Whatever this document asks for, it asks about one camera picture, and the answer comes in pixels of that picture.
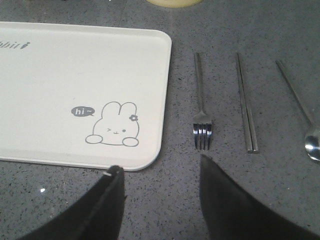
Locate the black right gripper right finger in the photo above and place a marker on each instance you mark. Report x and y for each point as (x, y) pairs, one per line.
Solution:
(231, 213)

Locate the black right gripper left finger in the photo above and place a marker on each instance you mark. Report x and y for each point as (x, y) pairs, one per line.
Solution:
(97, 215)

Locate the silver chopstick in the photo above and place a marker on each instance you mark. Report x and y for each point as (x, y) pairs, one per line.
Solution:
(245, 118)
(249, 109)

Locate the silver fork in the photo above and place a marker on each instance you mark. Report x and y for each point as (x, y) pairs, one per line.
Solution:
(202, 122)

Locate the silver spoon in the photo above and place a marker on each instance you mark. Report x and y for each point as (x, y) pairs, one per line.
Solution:
(312, 136)

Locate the cream rabbit serving tray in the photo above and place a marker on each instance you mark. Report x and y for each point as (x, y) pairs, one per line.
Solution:
(82, 96)

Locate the wooden mug tree stand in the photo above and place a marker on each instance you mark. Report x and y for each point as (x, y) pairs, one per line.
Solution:
(174, 3)

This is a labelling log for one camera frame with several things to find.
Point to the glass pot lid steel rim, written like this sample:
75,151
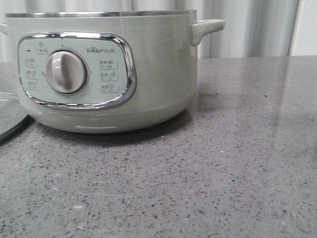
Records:
12,115

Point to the pale green electric cooking pot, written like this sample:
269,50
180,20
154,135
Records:
106,72

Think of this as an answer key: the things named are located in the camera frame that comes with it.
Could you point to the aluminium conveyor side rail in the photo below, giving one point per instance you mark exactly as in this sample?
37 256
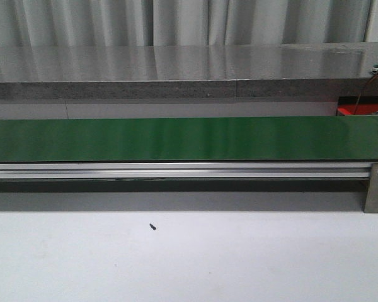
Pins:
171 170

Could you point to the grey stone shelf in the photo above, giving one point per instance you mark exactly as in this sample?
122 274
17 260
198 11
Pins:
233 71

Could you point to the white pleated curtain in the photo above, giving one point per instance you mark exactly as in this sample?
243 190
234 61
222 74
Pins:
160 23

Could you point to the green conveyor belt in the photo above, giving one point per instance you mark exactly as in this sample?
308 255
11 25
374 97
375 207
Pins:
194 139

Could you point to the red plastic tray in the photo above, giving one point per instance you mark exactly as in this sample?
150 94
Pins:
365 105

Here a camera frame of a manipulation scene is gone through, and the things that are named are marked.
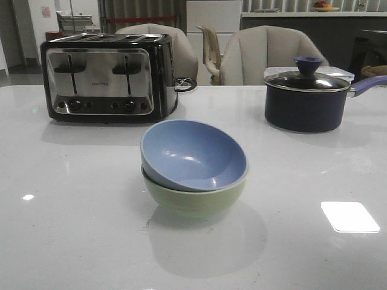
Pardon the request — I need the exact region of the blue bowl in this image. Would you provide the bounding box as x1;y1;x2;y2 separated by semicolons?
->
140;120;248;192

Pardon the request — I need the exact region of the green bowl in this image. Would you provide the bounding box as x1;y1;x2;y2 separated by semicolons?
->
141;170;249;218

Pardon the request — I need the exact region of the left beige upholstered chair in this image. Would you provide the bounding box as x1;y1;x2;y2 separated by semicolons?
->
116;24;198;81

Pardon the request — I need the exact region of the beige upholstered chair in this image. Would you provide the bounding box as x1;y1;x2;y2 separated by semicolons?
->
116;24;198;81
220;25;330;85

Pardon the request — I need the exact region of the cream plastic chair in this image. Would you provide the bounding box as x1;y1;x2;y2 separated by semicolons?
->
197;25;222;85

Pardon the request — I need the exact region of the right beige upholstered chair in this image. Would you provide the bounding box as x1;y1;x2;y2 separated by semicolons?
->
220;25;330;85

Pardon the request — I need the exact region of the dark blue saucepan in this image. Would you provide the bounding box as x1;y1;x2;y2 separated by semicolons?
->
265;76;386;133

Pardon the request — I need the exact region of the black chrome toaster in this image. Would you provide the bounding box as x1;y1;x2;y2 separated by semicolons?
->
41;33;178;123

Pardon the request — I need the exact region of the glass lid blue knob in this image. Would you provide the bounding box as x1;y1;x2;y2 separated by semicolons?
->
264;56;350;92

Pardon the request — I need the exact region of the white cabinet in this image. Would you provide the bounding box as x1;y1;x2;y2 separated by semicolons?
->
186;1;242;85

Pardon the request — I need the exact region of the red box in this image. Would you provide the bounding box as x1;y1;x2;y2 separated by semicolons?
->
45;31;63;41

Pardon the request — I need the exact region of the dark grey counter unit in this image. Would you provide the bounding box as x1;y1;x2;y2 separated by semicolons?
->
240;11;386;69

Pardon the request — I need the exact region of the fruit plate on counter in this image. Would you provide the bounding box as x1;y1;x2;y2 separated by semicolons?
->
312;0;340;12

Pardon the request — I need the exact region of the black toaster power cable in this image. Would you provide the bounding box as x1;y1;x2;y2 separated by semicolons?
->
173;77;197;92

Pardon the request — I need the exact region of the pink wall poster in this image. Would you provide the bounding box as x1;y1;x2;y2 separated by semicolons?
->
41;6;51;18

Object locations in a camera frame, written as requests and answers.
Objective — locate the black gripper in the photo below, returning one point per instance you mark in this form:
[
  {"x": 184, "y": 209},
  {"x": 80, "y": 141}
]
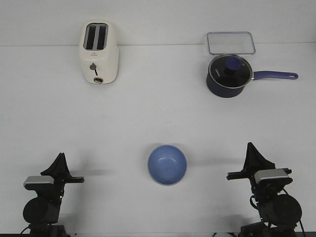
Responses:
[
  {"x": 60, "y": 173},
  {"x": 257, "y": 161}
]

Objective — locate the blue bowl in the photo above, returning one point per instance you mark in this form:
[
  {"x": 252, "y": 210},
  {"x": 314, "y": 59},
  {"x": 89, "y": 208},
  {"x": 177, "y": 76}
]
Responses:
[{"x": 167, "y": 165}]

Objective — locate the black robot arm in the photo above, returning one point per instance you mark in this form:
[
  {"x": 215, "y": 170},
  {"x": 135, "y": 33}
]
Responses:
[
  {"x": 279, "y": 213},
  {"x": 42, "y": 212}
]

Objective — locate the dark blue saucepan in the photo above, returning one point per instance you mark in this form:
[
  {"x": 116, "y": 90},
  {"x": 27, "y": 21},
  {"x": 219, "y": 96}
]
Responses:
[{"x": 261, "y": 75}]

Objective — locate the glass pot lid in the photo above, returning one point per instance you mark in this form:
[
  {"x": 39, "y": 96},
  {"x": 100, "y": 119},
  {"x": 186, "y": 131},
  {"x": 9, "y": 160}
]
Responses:
[{"x": 230, "y": 71}]

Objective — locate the cream two-slot toaster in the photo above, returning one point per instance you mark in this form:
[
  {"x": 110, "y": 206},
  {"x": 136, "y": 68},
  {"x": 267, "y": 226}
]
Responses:
[{"x": 99, "y": 52}]

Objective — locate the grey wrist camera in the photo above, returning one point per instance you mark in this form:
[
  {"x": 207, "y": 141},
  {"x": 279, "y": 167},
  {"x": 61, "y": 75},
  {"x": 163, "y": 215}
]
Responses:
[
  {"x": 38, "y": 182},
  {"x": 269, "y": 174}
]

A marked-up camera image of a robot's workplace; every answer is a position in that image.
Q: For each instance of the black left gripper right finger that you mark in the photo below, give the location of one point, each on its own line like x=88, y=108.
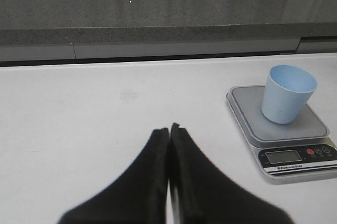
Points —
x=201, y=193

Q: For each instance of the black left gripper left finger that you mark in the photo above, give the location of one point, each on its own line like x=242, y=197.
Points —
x=138, y=195

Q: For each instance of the light blue plastic cup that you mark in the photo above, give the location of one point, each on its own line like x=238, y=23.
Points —
x=288, y=88

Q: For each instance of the silver digital kitchen scale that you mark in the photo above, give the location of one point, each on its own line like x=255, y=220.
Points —
x=285, y=153

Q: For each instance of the grey stone counter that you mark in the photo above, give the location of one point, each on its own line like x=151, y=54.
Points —
x=81, y=30

HOW TO COMPLETE THIS TASK: The data is to be printed again exactly, but without its pictures.

EXERCISE ANSWER:
Whatever this document asks for, it asks about one camera picture, and the answer comes in pixels of that picture.
Locate the black right gripper right finger in the photo above and place a marker on each instance you mark. Report x and y for each point as (x, y) pairs, one per line.
Solution:
(231, 213)

Locate the black right gripper left finger in the photo above and place a marker on each instance you mark. Report x and y for each point as (x, y) pairs, one per line.
Solution:
(97, 215)

Locate the silver chopstick in the photo above and place a marker on each instance you mark. Report x and y for each point as (x, y) pairs, one per line.
Solution:
(245, 118)
(249, 109)

Locate the silver fork in the photo above and place a marker on each instance you mark. Report x and y for each point as (x, y) pairs, one per line.
Solution:
(202, 122)

Locate the silver spoon in the photo above and place a marker on each instance you mark. Report x and y for each point as (x, y) pairs, one per line.
Solution:
(312, 136)

Locate the cream rabbit serving tray in the photo above and place a marker on each instance you mark. Report x and y for each point as (x, y) pairs, one per line.
Solution:
(82, 96)

Locate the wooden mug tree stand in the photo above and place a marker on each instance you mark. Report x and y for each point as (x, y) pairs, one per line.
Solution:
(174, 3)

This is a labelling log for one camera frame with several things to find.
Point to the glass pot lid steel rim, written like this sample:
75,151
Records:
12,115

Point to the pale green electric cooking pot, written like this sample:
269,50
180,20
154,135
Records:
106,72

Think of this as an answer key: the things named are located in the camera frame that comes with it.
Could you point to the aluminium conveyor side rail in the photo below, giving one point per instance you mark exactly as in this sample?
37 256
Pins:
171 170

Could you point to the grey stone shelf in the photo above, giving one point per instance you mark exactly as in this sample?
122 274
17 260
198 11
Pins:
233 71

Could you point to the white pleated curtain in the photo above, giving one point per instance you mark exactly as in this sample?
243 190
234 61
222 74
Pins:
160 23

Could you point to the green conveyor belt in the photo above, giving one point per instance you mark exactly as in this sample?
308 255
11 25
374 97
375 207
Pins:
194 139

Could you point to the red plastic tray in the photo above, giving one point per instance you mark exactly as in this sample?
150 94
Pins:
365 105

Here a camera frame of a manipulation scene is gone through, and the things that are named are marked.
Pardon the request — I need the exact region of the blue bowl in this image. Would you provide the bounding box as x1;y1;x2;y2 separated by semicolons?
->
140;120;248;192

Pardon the request — I need the exact region of the green bowl in this image. Would you provide the bounding box as x1;y1;x2;y2 separated by semicolons?
->
141;170;249;218

Pardon the request — I need the exact region of the left beige upholstered chair in this image. Would you provide the bounding box as x1;y1;x2;y2 separated by semicolons?
->
116;24;198;81

Pardon the request — I need the exact region of the beige upholstered chair in this image. Would you provide the bounding box as x1;y1;x2;y2 separated by semicolons?
->
116;24;198;81
220;25;330;85

Pardon the request — I need the exact region of the cream plastic chair in this image. Would you provide the bounding box as x1;y1;x2;y2 separated by semicolons?
->
197;25;222;85

Pardon the request — I need the exact region of the right beige upholstered chair in this image. Would you provide the bounding box as x1;y1;x2;y2 separated by semicolons?
->
220;25;330;85

Pardon the request — I need the exact region of the dark blue saucepan in this image. Would you provide the bounding box as x1;y1;x2;y2 separated by semicolons?
->
265;76;386;133

Pardon the request — I need the exact region of the black chrome toaster in this image. Would you provide the bounding box as x1;y1;x2;y2 separated by semicolons?
->
41;33;178;123

Pardon the request — I need the exact region of the glass lid blue knob in this image. Would you provide the bounding box as x1;y1;x2;y2 separated by semicolons?
->
264;56;350;92

Pardon the request — I need the exact region of the white cabinet in this image. Would you provide the bounding box as x1;y1;x2;y2 separated by semicolons?
->
186;1;242;85

Pardon the request — I need the exact region of the red box in this image. Would you provide the bounding box as x1;y1;x2;y2 separated by semicolons?
->
45;31;63;41

Pardon the request — I need the exact region of the dark grey counter unit in this image. Would you provide the bounding box as x1;y1;x2;y2 separated by semicolons?
->
240;11;386;69

Pardon the request — I need the exact region of the fruit plate on counter in this image. Would you provide the bounding box as x1;y1;x2;y2 separated by semicolons?
->
312;0;340;12

Pardon the request — I need the exact region of the black toaster power cable in this image. Would you provide the bounding box as x1;y1;x2;y2 separated by semicolons?
->
173;77;197;92

Pardon the request — I need the exact region of the pink wall poster in this image. Would you provide the bounding box as x1;y1;x2;y2 separated by semicolons?
->
41;6;51;18

Object locations in a camera frame, written as requests and answers.
Objective — locate the black gripper in the photo below, returning one point per instance you mark in this form:
[
  {"x": 184, "y": 209},
  {"x": 80, "y": 141}
]
Responses:
[
  {"x": 60, "y": 173},
  {"x": 257, "y": 161}
]

Objective — locate the blue bowl in the photo above, returning one point per instance you mark in this form:
[
  {"x": 252, "y": 210},
  {"x": 314, "y": 59},
  {"x": 89, "y": 208},
  {"x": 177, "y": 76}
]
Responses:
[{"x": 167, "y": 165}]

Objective — locate the black robot arm in the photo above, returning one point per instance you mark in this form:
[
  {"x": 215, "y": 170},
  {"x": 135, "y": 33}
]
Responses:
[
  {"x": 279, "y": 213},
  {"x": 42, "y": 212}
]

Objective — locate the dark blue saucepan in the photo above, returning one point per instance you mark in this form:
[
  {"x": 116, "y": 90},
  {"x": 27, "y": 21},
  {"x": 219, "y": 96}
]
Responses:
[{"x": 261, "y": 75}]

Objective — locate the glass pot lid in the photo above, returning one point per instance you mark in this form:
[
  {"x": 39, "y": 96},
  {"x": 100, "y": 119},
  {"x": 186, "y": 131},
  {"x": 9, "y": 160}
]
Responses:
[{"x": 230, "y": 71}]

Objective — locate the cream two-slot toaster in the photo above, returning one point per instance you mark in this form:
[
  {"x": 110, "y": 206},
  {"x": 136, "y": 68},
  {"x": 267, "y": 226}
]
Responses:
[{"x": 99, "y": 52}]

Objective — locate the grey wrist camera in the photo above, returning one point per instance you mark in this form:
[
  {"x": 207, "y": 141},
  {"x": 279, "y": 167},
  {"x": 61, "y": 75},
  {"x": 163, "y": 215}
]
Responses:
[
  {"x": 38, "y": 182},
  {"x": 269, "y": 174}
]

A marked-up camera image of a robot's workplace; every answer is a position in that image.
Q: For each instance of the black left gripper right finger that you mark in the photo below, give the location of one point, each on its own line like x=88, y=108.
Points —
x=201, y=193

Q: For each instance of the black left gripper left finger that you mark in the photo above, give the location of one point, each on its own line like x=242, y=197.
Points —
x=138, y=195

Q: For each instance of the light blue plastic cup that you mark in the photo above, give the location of one point, each on its own line like x=238, y=23.
Points —
x=288, y=88

Q: For each instance of the silver digital kitchen scale that you mark in the photo above, give the location of one point, each on its own line like x=255, y=220.
Points —
x=285, y=153

Q: For each instance of the grey stone counter that you mark in the photo above, give the location of one point, each on its own line like x=151, y=54.
Points —
x=81, y=30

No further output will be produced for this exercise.